Comparison of Compressive Myofascial Release and the Graston Technique for Improving Ankle-Dorsiflexion Range of Motion.
Stanek J, Sullivan T, Davis S. Journal of Athletic Training. 2018, 53(2):000-000.
Full Text Freely Available
Full Text Freely Available
Take Home Message: A single 5-minute compressive myofascial release treatment improved dorsiflexion range of motion more than instrument-assisted soft tissue mobilization.
Insufficient ankle dorsiflexion range of motion predisposes healthy individuals to lower extremity injuries. Clinicians use compressive myofascial release (CMR) or instrument-assisted soft tissue mobilization (IASTM) to target myofascial lesions in the triceps surae that limit ankle flexibility. However, there is little evidence to determine which method may be better at improving ankle dorsiflexion. Therefore, Stanek and colleagues performed a randomized controlled trial to assess the short-term effects of a single 5-minute session of CMR or IASTM (Graston technique) on the triceps surae for improving closed-chain ankle dorsiflexion range of motion among physically active people. The authors measured pre- and post- ankle dorsiflexion range of motion in a standing and kneeling position. They randomized participants with less than 30º dorsiflexion and a Silfverskoild test positive for soft-tissue restriction to 1 of 3 groups: CMR, IASTM, or control group. A single clinician applied all CMR treatments, which began with shaking a muscle belly for 30 seconds, 1 minute focused on lateral and medial sides of Achilles tendon, and 2 minutes focused on the musculotendinous junction. The clinician applied broad strokes, distal to proximal, with knuckles or thumb positioned at 45º to the muscle. A separate examiner administered all IASTM treatments according to the M1 Basic Training course. Treatment began with a 1 minute scanning of the triceps surae, followed by 4 minutes of localized treatment in the areas of restriction. The authors found that CMR produced greater standing dorsiflexion improvements (4.8º) compared with IASTM (1.8º) and control (1.1º) groups. However, the CMR group (4.4º) was only better than the control group (-0.8º) when assessing dorsiflexion improvements with the kneeling assessment (IASTM: 3.1º).
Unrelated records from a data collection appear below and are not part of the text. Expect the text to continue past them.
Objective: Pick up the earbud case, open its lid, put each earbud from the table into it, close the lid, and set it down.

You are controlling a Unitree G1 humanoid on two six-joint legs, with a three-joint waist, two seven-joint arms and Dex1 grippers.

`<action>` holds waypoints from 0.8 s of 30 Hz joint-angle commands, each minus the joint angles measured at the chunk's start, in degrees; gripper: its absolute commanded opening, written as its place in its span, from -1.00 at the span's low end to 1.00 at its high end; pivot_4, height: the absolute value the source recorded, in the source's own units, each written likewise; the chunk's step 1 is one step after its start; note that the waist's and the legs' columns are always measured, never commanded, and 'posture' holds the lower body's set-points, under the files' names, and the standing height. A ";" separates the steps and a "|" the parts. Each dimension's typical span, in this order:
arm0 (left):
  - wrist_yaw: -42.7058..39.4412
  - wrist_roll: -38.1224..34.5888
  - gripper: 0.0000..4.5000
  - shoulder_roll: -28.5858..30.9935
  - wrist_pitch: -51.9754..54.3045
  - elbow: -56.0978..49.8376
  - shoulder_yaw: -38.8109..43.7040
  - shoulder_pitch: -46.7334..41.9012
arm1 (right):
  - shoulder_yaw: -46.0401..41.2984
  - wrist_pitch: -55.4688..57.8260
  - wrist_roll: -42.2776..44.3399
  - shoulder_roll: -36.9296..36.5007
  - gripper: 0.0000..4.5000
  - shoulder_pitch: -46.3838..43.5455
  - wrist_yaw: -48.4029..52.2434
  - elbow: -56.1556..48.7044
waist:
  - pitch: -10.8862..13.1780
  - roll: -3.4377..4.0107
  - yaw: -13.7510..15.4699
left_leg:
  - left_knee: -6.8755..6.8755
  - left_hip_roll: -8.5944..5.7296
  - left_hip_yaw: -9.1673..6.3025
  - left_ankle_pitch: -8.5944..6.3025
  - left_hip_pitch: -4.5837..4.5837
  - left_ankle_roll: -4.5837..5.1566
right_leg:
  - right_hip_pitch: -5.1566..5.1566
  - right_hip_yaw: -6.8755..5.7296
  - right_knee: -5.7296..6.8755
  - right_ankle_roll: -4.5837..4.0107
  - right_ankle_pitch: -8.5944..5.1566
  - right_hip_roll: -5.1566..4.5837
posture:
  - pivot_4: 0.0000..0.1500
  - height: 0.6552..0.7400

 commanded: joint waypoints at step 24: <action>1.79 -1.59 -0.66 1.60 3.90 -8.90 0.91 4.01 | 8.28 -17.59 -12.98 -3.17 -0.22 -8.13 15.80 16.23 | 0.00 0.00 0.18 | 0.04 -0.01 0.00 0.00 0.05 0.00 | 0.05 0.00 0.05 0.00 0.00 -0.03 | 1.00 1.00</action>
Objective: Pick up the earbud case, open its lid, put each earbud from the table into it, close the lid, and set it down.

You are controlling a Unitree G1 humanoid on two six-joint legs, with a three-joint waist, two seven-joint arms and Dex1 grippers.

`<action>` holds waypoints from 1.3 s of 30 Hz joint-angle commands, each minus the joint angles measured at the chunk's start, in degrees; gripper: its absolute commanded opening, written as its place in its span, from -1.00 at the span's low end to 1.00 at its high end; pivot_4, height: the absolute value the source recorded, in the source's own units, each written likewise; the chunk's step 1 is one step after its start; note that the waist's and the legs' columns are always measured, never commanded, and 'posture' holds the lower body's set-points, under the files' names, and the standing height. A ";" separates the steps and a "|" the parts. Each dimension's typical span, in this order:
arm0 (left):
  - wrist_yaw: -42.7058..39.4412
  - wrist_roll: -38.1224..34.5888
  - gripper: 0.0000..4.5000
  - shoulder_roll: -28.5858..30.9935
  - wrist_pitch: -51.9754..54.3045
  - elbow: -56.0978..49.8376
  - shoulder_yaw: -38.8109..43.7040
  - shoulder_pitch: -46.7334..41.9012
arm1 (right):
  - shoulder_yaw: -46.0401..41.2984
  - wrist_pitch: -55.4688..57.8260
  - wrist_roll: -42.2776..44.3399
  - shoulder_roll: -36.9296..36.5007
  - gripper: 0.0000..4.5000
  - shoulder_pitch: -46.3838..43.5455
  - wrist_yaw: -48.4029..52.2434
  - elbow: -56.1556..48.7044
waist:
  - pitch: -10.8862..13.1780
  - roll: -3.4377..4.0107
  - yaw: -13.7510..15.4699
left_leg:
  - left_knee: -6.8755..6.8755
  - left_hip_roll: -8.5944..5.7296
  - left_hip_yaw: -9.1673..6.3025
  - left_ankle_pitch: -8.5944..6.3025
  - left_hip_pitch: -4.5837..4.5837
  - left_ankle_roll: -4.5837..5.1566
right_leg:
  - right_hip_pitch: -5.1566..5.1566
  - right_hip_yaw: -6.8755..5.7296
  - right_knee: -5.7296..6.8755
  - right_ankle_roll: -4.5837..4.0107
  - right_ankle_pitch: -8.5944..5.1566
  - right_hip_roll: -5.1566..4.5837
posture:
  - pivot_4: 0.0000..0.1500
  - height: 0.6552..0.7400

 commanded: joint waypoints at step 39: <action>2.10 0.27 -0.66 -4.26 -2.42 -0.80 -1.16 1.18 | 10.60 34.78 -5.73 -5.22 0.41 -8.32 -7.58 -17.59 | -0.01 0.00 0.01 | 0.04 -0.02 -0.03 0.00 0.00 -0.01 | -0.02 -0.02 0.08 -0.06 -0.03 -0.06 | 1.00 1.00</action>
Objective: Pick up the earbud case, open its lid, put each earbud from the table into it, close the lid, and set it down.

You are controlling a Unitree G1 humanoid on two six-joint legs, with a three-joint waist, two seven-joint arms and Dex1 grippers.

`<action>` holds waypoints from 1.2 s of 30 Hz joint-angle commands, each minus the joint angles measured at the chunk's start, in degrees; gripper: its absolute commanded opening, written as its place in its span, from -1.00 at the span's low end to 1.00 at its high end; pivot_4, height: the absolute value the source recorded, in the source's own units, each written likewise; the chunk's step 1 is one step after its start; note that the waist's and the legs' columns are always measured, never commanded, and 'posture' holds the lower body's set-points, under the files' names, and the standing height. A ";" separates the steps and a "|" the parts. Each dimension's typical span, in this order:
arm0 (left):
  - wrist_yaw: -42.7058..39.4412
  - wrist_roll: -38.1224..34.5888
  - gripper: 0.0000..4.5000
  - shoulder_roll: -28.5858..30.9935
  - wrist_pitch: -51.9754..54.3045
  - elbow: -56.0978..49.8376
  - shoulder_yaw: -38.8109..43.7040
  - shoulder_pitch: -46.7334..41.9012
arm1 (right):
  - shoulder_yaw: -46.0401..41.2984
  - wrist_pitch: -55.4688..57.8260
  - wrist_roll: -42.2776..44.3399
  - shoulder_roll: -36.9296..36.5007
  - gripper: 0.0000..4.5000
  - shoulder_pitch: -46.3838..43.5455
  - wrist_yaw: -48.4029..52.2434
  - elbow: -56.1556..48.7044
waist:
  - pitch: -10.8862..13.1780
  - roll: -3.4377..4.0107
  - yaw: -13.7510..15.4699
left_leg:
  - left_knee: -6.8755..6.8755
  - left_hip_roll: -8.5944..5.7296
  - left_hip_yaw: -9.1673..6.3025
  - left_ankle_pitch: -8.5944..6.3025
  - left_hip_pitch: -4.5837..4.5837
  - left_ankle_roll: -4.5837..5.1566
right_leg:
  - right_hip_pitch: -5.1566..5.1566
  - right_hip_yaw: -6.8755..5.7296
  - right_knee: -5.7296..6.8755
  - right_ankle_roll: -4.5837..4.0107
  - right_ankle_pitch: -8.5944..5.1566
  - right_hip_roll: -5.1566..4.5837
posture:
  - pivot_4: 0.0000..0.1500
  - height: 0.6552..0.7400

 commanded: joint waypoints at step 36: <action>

Compressive myofascial release and IASTM are widely used and accepted soft tissue mobilization techniques. The IASTM cultivated a shift in clinical practice by reducing the stress placed on clinicians while performing myofascial release. However, it has eliminated the effect of human touch on mechanical and neurological responses by the patient. The authors acknowledge the CMR treatment took into consideration patient comfort levels when applying pressure. In contrast, the IASTM treatment session focused on appropriate pressure to eliminate an adverse inflammatory response. Perhaps the difference in applied pressure between the two treatment groups could explain the results of this study. Additionally, it is unlikely a clinician will only implement a single treatment session when addressing soft tissue restrictions of the triceps surae group. Clinicians should continually assess ankle range of motion to affirm deficits are present and due to muscular inflexibility and exclude any arthrokinematic restrictions. A discrepancy in dorsiflexion range of motion due to a malpositioned talus or fibula would not benefit from myofascial release therapy. If a clinician confirms that the limited dorsiflexion is attributable to muscular inflexibility, then it may be beneficial to use CMR to elicit immediate effects. Proper evaluation before and after interventions should be used to assure continual improvements are occurring.
Questions for Discussion: When applying CMR or IASTM, do you always take into consideration feedback from your patient or do you rely on your knowledge and experience to apply appropriate pressures? Which technique to you find to be most beneficial to your patients with myofascial restrictions? Do you assess osseous and soft tissue to determine cause of range of motion deficits?